As an expert in poisonous venoms, Dr. Jia Lee could be quite useful on this outing, but she also has a personal stake. It is her adventurer brother Luke who is missing. He had been searching for a fabled emperor’s tomb that supposedly holds his alchemist’s secret rejuvenating elixir or some such thing. Apparently, his potion worked, he just got tired of his boss, or so we can glean from confusing costumed flashbacks.

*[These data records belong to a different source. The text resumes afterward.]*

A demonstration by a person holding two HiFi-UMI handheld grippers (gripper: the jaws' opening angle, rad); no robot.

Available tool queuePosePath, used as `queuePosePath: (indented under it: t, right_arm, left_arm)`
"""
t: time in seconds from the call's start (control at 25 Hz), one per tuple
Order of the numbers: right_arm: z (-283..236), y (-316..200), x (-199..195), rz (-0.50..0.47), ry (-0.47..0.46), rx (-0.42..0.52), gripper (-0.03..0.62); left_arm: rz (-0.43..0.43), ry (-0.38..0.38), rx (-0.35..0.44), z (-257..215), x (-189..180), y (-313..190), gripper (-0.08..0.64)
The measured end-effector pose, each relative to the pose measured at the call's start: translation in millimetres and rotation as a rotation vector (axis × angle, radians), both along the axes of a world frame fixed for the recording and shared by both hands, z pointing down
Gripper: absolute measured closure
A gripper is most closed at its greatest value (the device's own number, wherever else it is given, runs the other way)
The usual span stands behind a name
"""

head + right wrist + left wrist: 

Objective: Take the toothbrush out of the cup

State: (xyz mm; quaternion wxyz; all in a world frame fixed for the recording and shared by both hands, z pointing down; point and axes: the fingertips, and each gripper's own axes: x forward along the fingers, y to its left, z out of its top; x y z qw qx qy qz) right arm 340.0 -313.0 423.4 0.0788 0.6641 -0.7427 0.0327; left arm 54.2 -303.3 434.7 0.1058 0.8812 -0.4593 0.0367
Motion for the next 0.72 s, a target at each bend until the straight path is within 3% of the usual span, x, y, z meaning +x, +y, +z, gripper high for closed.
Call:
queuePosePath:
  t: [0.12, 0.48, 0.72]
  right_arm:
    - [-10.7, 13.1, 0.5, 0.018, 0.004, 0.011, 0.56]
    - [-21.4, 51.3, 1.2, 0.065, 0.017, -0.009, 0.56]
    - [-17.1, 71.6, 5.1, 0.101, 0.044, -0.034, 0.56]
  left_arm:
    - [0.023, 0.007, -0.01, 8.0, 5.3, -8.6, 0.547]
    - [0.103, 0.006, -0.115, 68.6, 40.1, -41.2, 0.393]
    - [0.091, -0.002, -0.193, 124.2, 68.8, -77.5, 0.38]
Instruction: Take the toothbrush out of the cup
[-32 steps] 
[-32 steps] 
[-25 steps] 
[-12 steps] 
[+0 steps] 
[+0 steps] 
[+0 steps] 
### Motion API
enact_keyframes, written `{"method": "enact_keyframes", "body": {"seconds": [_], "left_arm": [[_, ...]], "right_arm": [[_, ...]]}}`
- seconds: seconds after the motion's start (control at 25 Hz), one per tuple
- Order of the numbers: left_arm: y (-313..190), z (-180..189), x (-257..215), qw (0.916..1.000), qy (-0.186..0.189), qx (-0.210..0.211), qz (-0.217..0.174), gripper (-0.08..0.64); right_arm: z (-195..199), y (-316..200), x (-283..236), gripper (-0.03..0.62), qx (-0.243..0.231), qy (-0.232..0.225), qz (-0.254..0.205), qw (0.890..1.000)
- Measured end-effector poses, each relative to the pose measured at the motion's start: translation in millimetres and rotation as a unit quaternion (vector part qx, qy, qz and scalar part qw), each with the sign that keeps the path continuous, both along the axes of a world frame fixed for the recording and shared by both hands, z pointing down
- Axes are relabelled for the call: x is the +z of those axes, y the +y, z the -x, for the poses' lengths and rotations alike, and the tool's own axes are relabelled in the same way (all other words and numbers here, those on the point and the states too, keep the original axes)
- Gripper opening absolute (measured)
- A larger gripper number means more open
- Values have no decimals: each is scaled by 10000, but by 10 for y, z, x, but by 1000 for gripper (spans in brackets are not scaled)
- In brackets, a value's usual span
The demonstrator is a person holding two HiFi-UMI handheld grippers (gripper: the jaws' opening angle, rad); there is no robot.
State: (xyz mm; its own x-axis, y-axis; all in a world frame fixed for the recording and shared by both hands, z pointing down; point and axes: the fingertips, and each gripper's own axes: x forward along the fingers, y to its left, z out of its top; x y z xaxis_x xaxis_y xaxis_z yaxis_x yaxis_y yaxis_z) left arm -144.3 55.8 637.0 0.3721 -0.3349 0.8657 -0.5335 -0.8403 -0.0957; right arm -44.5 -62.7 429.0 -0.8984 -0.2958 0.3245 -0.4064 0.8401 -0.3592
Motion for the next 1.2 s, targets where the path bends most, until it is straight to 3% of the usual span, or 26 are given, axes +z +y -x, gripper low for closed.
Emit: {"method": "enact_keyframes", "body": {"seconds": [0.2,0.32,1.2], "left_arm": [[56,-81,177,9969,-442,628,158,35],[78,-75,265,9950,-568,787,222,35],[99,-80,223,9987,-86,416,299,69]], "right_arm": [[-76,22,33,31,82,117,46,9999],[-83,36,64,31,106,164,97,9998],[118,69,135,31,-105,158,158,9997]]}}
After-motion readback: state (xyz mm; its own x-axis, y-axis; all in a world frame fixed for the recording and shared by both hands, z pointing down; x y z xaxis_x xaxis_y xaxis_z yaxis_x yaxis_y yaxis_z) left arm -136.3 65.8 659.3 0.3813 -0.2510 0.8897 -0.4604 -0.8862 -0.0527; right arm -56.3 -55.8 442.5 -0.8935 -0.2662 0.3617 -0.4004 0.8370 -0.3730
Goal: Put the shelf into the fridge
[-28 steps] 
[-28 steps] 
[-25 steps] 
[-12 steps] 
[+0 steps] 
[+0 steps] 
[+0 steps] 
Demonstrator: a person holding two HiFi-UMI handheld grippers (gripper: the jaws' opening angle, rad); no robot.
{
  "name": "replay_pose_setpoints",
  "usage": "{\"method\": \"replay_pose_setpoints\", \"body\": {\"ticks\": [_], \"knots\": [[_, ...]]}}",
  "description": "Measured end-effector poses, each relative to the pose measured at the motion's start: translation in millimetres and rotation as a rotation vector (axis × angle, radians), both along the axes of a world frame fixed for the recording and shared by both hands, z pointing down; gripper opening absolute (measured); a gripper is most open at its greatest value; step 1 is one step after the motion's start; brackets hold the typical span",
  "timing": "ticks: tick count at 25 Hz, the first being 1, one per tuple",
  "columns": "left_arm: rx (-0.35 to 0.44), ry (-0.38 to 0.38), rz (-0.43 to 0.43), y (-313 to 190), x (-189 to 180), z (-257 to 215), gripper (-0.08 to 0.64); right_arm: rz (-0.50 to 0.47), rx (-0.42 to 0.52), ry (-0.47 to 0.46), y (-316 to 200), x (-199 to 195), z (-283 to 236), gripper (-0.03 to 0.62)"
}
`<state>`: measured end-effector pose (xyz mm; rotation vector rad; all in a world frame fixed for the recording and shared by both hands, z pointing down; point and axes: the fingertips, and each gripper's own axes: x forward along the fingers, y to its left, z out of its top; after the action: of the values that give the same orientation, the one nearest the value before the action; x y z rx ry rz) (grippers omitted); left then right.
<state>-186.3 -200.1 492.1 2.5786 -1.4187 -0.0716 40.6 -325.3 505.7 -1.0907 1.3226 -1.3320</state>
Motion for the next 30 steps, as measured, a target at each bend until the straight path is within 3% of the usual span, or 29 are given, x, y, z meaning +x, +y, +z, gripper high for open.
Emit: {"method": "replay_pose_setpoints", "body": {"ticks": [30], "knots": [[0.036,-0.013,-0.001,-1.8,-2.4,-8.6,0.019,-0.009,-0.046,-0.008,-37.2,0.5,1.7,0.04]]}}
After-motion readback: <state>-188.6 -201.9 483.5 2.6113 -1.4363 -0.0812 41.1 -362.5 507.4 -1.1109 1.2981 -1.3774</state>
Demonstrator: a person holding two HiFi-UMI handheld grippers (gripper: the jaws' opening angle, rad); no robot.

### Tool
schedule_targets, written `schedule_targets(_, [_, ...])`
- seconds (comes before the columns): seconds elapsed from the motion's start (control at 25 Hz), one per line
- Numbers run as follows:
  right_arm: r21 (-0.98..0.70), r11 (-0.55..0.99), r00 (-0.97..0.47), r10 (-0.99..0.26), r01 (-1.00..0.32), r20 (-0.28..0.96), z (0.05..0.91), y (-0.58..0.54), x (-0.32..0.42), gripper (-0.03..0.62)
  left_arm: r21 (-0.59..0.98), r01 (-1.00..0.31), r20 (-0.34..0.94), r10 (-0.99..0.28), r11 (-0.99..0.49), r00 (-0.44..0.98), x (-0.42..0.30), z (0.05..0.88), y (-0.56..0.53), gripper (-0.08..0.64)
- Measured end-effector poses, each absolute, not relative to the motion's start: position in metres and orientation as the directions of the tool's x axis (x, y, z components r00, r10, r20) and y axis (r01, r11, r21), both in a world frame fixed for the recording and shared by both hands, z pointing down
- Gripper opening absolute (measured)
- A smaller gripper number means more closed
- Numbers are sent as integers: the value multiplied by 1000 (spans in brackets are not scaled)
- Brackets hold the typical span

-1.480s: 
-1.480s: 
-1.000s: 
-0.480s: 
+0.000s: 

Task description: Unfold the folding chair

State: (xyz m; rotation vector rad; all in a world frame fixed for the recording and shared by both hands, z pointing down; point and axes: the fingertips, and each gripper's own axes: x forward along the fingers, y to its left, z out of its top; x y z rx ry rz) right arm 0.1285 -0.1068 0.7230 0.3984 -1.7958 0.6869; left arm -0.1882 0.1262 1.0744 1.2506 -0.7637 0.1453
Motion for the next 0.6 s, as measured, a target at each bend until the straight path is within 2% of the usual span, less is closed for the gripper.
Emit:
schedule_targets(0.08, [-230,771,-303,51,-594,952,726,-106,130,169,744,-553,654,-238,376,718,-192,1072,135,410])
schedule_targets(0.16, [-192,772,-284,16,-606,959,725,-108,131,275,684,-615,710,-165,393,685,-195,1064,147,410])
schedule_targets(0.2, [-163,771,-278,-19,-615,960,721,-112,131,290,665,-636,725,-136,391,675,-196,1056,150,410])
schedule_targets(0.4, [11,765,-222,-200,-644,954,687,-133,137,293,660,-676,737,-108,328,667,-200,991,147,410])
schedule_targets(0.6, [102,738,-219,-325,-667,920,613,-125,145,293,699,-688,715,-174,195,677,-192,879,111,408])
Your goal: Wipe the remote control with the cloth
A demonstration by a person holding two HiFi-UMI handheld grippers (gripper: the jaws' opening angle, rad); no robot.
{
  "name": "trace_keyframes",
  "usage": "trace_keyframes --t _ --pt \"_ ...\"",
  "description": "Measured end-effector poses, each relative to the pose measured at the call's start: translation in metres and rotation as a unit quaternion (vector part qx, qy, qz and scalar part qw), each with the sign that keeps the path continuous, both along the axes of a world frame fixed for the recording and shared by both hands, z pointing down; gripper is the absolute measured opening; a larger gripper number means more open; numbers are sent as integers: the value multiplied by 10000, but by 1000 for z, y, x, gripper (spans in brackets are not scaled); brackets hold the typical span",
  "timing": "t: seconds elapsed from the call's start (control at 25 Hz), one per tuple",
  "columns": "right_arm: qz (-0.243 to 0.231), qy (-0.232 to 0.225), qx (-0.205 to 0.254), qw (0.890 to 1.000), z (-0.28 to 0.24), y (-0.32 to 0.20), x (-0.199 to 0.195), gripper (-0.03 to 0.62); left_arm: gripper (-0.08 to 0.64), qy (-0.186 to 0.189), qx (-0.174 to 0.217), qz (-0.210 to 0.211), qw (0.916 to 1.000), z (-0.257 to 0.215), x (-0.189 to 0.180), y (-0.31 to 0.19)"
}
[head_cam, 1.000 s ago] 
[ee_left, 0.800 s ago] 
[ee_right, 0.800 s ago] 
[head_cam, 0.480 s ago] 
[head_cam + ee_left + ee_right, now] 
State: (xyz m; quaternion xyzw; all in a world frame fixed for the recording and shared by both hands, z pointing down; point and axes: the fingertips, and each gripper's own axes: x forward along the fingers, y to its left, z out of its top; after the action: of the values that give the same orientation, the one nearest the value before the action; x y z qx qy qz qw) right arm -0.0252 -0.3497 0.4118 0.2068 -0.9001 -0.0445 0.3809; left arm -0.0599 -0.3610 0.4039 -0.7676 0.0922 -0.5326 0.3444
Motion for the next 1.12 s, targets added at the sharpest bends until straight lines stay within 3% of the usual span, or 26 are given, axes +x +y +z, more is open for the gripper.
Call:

Regardless, the expedition funded by cosmetics-pharma tycoon Mason Kitteridge, an old family friend of the Lees and Luke’s boss, is about to get chased underground by a Biblically-sized sandstorm. The good new is Luke’s GPS is still faintly transmitting. The bad news is millions of highly organized killer spiders stand between Dr. Jia’s ragtag group and her brother.
Guardians (the whole “7” business is obviously just a ploy to get it listed highly in VOD menus) aims to please during its economical eighty-three minute running time, offering up plenty of booby traps, ancient clues, and creepy-crawly arachnids. Li is a highly credible action lead—arguably more so than Kellan Lutz acting petulant as the boorish search-and-rescue expert, Jack Ridley. Stef Dawson, Jason Chong, and Shane Jacobson add some color and seasoning as the expedition’s communications specialist, archeologist, and blokey comic relief, respectively. However, the real MVP is Kelsey Grammer, who definitely came to play, which means he chews the scenery with a vengeance as arrogant old Kitteridge.